Problem to work on.
Could you output each line of the data that follows exactly?

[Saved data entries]
================================

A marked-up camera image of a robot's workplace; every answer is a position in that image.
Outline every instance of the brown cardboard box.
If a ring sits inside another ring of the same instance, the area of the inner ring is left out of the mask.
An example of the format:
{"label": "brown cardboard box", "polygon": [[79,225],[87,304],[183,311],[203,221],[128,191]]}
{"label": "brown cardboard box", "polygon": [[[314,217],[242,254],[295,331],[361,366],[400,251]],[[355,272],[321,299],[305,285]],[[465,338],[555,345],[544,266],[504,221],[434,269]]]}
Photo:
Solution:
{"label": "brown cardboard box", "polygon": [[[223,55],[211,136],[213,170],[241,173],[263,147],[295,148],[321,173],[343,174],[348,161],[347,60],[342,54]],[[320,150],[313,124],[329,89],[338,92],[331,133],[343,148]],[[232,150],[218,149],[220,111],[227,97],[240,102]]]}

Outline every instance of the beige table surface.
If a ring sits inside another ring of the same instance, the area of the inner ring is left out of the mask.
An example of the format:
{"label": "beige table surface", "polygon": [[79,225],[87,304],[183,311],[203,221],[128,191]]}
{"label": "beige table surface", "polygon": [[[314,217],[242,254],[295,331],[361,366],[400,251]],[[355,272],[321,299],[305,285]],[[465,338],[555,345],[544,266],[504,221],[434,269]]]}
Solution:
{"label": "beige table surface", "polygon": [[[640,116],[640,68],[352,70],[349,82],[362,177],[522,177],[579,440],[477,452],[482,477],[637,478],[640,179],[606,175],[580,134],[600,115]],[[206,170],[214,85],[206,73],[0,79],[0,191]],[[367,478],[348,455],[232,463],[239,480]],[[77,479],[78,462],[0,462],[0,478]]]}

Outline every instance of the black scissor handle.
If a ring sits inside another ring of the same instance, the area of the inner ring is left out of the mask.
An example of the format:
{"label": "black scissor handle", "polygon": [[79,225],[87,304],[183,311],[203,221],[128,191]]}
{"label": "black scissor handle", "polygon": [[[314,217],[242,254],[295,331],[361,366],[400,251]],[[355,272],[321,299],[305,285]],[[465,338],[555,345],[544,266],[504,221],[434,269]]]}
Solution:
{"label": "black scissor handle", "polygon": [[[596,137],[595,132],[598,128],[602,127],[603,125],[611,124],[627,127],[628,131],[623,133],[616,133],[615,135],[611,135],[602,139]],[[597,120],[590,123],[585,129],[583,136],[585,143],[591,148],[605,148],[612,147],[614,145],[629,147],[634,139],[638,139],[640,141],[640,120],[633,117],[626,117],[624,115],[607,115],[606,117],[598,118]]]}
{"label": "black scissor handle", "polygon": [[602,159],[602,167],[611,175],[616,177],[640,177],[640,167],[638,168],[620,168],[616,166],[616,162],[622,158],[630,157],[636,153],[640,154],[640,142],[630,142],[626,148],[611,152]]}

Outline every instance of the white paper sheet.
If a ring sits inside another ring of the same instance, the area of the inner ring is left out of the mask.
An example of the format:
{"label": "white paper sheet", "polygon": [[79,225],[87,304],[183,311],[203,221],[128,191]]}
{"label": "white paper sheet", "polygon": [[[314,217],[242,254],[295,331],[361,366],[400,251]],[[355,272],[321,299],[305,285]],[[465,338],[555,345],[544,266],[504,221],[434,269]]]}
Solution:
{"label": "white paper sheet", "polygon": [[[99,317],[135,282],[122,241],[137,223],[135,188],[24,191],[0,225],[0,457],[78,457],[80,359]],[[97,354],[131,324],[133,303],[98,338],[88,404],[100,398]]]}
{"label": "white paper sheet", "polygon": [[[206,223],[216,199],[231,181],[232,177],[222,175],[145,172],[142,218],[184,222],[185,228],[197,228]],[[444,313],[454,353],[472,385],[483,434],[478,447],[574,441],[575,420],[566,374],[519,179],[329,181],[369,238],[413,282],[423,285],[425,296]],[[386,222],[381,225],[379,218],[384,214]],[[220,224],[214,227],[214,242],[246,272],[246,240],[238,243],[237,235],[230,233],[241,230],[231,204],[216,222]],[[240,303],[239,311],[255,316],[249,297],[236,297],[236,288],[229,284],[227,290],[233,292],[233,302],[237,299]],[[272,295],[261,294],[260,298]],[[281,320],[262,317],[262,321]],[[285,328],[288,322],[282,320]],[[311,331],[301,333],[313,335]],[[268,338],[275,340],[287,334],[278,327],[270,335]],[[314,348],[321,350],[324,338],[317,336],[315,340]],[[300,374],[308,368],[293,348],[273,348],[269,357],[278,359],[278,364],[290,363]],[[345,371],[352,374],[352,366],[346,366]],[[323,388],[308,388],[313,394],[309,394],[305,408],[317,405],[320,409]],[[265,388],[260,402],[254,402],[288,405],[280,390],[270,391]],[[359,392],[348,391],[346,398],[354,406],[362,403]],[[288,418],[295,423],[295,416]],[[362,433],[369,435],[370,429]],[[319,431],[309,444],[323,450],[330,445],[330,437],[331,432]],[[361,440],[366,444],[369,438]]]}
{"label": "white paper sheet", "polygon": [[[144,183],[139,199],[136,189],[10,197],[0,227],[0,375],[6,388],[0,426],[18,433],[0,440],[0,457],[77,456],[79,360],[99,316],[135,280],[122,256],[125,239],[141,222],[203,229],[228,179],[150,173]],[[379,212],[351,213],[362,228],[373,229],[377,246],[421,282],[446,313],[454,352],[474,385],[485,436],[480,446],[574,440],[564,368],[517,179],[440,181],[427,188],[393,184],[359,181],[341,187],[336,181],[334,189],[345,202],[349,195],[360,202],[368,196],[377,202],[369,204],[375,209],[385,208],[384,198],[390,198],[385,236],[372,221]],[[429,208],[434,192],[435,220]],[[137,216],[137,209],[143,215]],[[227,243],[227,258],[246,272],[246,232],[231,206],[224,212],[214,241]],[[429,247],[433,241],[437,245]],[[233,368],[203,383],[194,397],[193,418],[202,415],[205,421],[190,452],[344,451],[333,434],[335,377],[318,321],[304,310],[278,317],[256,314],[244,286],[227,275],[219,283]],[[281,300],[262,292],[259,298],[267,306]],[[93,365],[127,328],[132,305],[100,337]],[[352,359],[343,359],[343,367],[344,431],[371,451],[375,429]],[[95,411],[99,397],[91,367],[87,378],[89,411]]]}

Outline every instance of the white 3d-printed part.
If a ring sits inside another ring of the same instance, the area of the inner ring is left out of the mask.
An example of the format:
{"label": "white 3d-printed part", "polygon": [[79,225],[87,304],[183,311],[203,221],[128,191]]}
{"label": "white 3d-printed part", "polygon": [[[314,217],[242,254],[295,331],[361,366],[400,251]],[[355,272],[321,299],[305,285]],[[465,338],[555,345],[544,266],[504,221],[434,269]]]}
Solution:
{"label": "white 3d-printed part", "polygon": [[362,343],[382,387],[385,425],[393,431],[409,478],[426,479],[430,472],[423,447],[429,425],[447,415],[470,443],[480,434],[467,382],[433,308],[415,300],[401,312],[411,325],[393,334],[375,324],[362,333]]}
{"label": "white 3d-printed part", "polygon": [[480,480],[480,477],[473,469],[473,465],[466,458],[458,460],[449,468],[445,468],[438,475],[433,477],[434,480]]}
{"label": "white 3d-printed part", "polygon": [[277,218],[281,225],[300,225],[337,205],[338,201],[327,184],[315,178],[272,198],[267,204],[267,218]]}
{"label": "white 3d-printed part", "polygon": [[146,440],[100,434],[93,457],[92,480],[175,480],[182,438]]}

================================

Problem solution.
A marked-up camera image of a robot's workplace; every answer is a position in that image.
Outline every instance of the brown cardboard box.
If a ring sits inside another ring of the same instance, the area of the inner ring is left out of the mask.
An example of the format:
{"label": "brown cardboard box", "polygon": [[79,225],[87,304],[183,311],[203,221],[128,191]]}
{"label": "brown cardboard box", "polygon": [[[314,217],[242,254],[295,331],[361,366],[400,251]],[[355,272],[321,299],[305,285]],[[465,338],[555,345],[544,266],[504,221],[434,269]]]}
Photo:
Solution:
{"label": "brown cardboard box", "polygon": [[[223,55],[211,136],[213,170],[241,173],[263,147],[295,148],[321,173],[343,174],[348,161],[347,60],[342,54]],[[320,150],[313,124],[329,89],[338,92],[331,133],[343,148]],[[232,150],[218,149],[220,111],[227,97],[240,102]]]}

Outline every instance of the beige table surface.
If a ring sits inside another ring of the same instance, the area of the inner ring is left out of the mask.
An example of the format:
{"label": "beige table surface", "polygon": [[79,225],[87,304],[183,311],[203,221],[128,191]]}
{"label": "beige table surface", "polygon": [[[314,217],[242,254],[295,331],[361,366],[400,251]],[[355,272],[321,299],[305,285]],[[465,338],[555,345],[544,266],[504,221],[434,269]]]}
Solution:
{"label": "beige table surface", "polygon": [[[640,116],[640,68],[352,70],[349,82],[362,177],[522,177],[579,440],[477,452],[482,477],[637,478],[640,179],[606,175],[580,134],[600,115]],[[206,170],[214,85],[206,73],[0,79],[0,191]],[[367,478],[348,455],[232,463],[239,480]],[[77,479],[78,462],[0,462],[0,478]]]}

Outline every instance of the black scissor handle.
If a ring sits inside another ring of the same instance, the area of the inner ring is left out of the mask.
An example of the format:
{"label": "black scissor handle", "polygon": [[79,225],[87,304],[183,311],[203,221],[128,191]]}
{"label": "black scissor handle", "polygon": [[[314,217],[242,254],[295,331],[361,366],[400,251]],[[355,272],[321,299],[305,285]],[[465,338],[555,345],[544,266],[504,221],[434,269]]]}
Solution:
{"label": "black scissor handle", "polygon": [[[596,137],[595,132],[598,128],[602,127],[603,125],[611,124],[627,127],[628,131],[623,133],[616,133],[615,135],[611,135],[602,139]],[[597,120],[590,123],[585,129],[583,136],[585,143],[591,148],[605,148],[612,147],[614,145],[629,147],[634,139],[638,139],[640,141],[640,120],[633,117],[626,117],[624,115],[607,115],[606,117],[598,118]]]}
{"label": "black scissor handle", "polygon": [[602,159],[602,167],[611,175],[616,177],[640,177],[640,167],[638,168],[620,168],[616,166],[616,162],[622,158],[630,157],[636,153],[640,154],[640,142],[630,142],[626,148],[611,152]]}

Outline every instance of the white paper sheet.
If a ring sits inside another ring of the same instance, the area of the inner ring is left out of the mask.
An example of the format:
{"label": "white paper sheet", "polygon": [[79,225],[87,304],[183,311],[203,221],[128,191]]}
{"label": "white paper sheet", "polygon": [[[314,217],[242,254],[295,331],[361,366],[400,251]],[[355,272],[321,299],[305,285]],[[465,338],[555,345],[544,266],[504,221],[434,269]]]}
Solution:
{"label": "white paper sheet", "polygon": [[[99,317],[135,282],[122,241],[137,223],[135,188],[24,191],[0,225],[0,457],[78,457],[80,359]],[[97,354],[131,324],[133,303],[98,338],[88,404],[100,398]]]}
{"label": "white paper sheet", "polygon": [[[206,223],[216,199],[231,181],[232,177],[222,175],[145,172],[142,218],[184,222],[185,228],[197,228]],[[444,313],[454,353],[472,385],[483,434],[478,447],[574,441],[575,420],[566,374],[519,179],[329,181],[369,238],[413,282],[423,285],[425,296]],[[386,222],[381,225],[379,218],[384,214]],[[220,224],[214,227],[214,242],[246,272],[246,240],[238,243],[237,235],[230,233],[241,230],[231,204],[216,222]],[[240,303],[239,311],[255,316],[249,297],[236,297],[236,288],[229,284],[227,290],[233,292],[233,302],[237,299]],[[272,295],[261,294],[260,298]],[[281,320],[262,317],[262,321]],[[285,328],[288,322],[282,320]],[[311,331],[301,333],[313,335]],[[268,338],[275,340],[287,334],[278,327],[270,335]],[[314,348],[321,350],[324,338],[317,336],[315,340]],[[300,374],[308,368],[293,348],[273,348],[269,357],[278,359],[278,364],[290,363]],[[345,371],[352,374],[352,366],[346,366]],[[323,388],[308,388],[313,394],[309,394],[305,408],[317,405],[320,409]],[[265,388],[260,402],[254,402],[288,405],[280,390],[270,391]],[[359,392],[348,391],[346,398],[354,406],[362,403]],[[288,418],[295,423],[295,416]],[[362,433],[369,435],[370,429]],[[319,431],[309,444],[323,450],[330,445],[330,437],[331,432]],[[361,440],[366,444],[369,438]]]}
{"label": "white paper sheet", "polygon": [[[144,183],[139,199],[136,189],[10,197],[0,227],[0,375],[6,388],[0,426],[18,433],[0,440],[0,457],[77,456],[79,360],[99,316],[135,280],[122,256],[125,239],[141,222],[203,229],[228,179],[150,173]],[[379,212],[351,213],[362,228],[373,229],[377,246],[421,282],[446,313],[454,352],[474,385],[485,436],[480,446],[574,440],[564,368],[517,179],[440,181],[427,188],[393,184],[359,181],[341,187],[336,181],[334,189],[345,202],[349,195],[360,202],[368,196],[377,202],[369,204],[375,209],[385,208],[384,198],[390,198],[385,236],[372,221]],[[429,208],[434,192],[435,220]],[[137,216],[137,209],[143,215]],[[227,243],[227,258],[246,272],[246,232],[231,206],[224,212],[214,241]],[[429,247],[433,241],[437,245]],[[233,368],[203,383],[194,397],[193,418],[202,415],[205,421],[190,452],[344,451],[333,434],[335,377],[318,321],[304,310],[278,317],[256,314],[244,286],[227,275],[219,283]],[[281,300],[262,292],[259,298],[267,306]],[[93,365],[127,328],[132,305],[100,337]],[[352,359],[343,359],[343,367],[344,431],[371,451],[375,429]],[[95,411],[99,397],[91,367],[87,378],[89,411]]]}

Outline every instance of the white 3d-printed part.
If a ring sits inside another ring of the same instance, the area of the inner ring is left out of the mask.
An example of the format:
{"label": "white 3d-printed part", "polygon": [[79,225],[87,304],[183,311],[203,221],[128,191]]}
{"label": "white 3d-printed part", "polygon": [[[314,217],[242,254],[295,331],[361,366],[400,251]],[[355,272],[321,299],[305,285]],[[465,338],[555,345],[544,266],[504,221],[434,269]]]}
Solution:
{"label": "white 3d-printed part", "polygon": [[362,343],[382,387],[385,425],[393,431],[409,478],[426,479],[430,472],[423,447],[429,425],[447,415],[470,443],[480,434],[467,382],[433,308],[415,300],[401,312],[411,325],[393,334],[375,324],[362,333]]}
{"label": "white 3d-printed part", "polygon": [[480,480],[480,477],[473,469],[473,465],[466,458],[458,460],[449,468],[445,468],[438,475],[433,477],[434,480]]}
{"label": "white 3d-printed part", "polygon": [[277,218],[281,225],[300,225],[337,205],[338,201],[327,184],[315,178],[272,198],[267,204],[267,218]]}
{"label": "white 3d-printed part", "polygon": [[146,440],[100,434],[93,457],[92,480],[175,480],[182,438]]}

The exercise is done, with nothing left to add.